▶ _Problem description_: Give again exactly, and only, the lines between the line holding "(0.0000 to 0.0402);" and the end of the listing, both boundary lines included.

▶ _Data excerpt_:
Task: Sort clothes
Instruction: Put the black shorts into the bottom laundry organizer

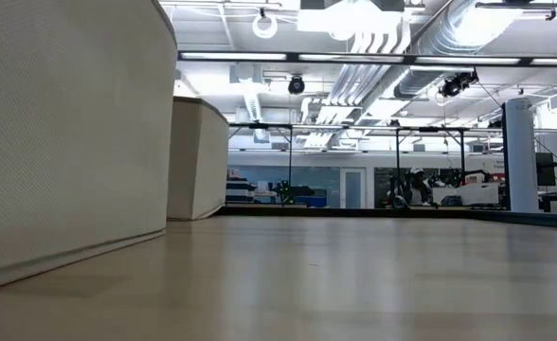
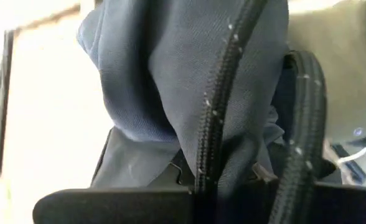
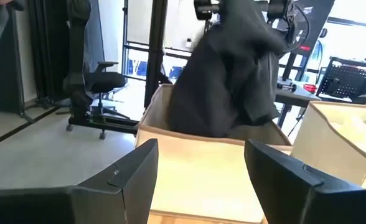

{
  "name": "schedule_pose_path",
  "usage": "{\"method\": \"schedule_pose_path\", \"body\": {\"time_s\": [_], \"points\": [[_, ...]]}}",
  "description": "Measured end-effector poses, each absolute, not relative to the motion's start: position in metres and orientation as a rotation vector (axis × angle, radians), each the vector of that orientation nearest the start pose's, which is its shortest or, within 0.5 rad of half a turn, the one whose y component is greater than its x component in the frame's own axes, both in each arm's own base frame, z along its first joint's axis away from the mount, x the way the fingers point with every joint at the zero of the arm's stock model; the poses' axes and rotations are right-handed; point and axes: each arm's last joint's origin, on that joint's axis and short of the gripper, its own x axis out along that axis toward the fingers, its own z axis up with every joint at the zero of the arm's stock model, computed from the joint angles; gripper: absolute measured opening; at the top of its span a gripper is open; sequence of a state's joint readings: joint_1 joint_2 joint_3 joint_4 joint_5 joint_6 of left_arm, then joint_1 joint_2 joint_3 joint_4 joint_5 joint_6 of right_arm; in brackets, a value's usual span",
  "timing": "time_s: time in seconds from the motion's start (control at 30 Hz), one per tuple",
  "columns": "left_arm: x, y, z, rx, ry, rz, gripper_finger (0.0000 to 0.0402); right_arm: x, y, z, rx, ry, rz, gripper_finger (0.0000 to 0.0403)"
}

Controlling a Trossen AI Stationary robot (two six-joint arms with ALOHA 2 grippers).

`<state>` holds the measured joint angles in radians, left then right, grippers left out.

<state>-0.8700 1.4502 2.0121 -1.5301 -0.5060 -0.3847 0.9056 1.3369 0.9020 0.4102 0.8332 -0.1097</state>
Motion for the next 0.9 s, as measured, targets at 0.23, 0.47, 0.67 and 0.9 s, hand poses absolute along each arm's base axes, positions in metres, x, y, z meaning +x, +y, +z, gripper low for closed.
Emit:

▶ _Answer space_:
  "columns": "left_arm: x, y, z, rx, ry, rz, gripper_finger (0.0000 to 0.0402); right_arm: x, y, z, rx, ry, rz, gripper_finger (0.0000 to 0.0403)"
}

Controlling a Trossen AI Stationary robot (two six-joint arms with ALOHA 2 grippers).

`<state>` holds the measured joint angles in radians, left then right, grippers left out.

<state>-0.8700 1.4502 2.0121 -1.5301 -0.5060 -0.3847 0.9056 1.3369 0.9020 0.4102 0.8332 -0.1097</state>
Motion for the next 0.9 s, as measured, targets at 0.23, 0.47, 0.67 and 0.9 s, hand poses absolute along each arm's base axes, positions in metres, x, y, z meaning +x, +y, +z, gripper low for closed.
Emit:

This response is done.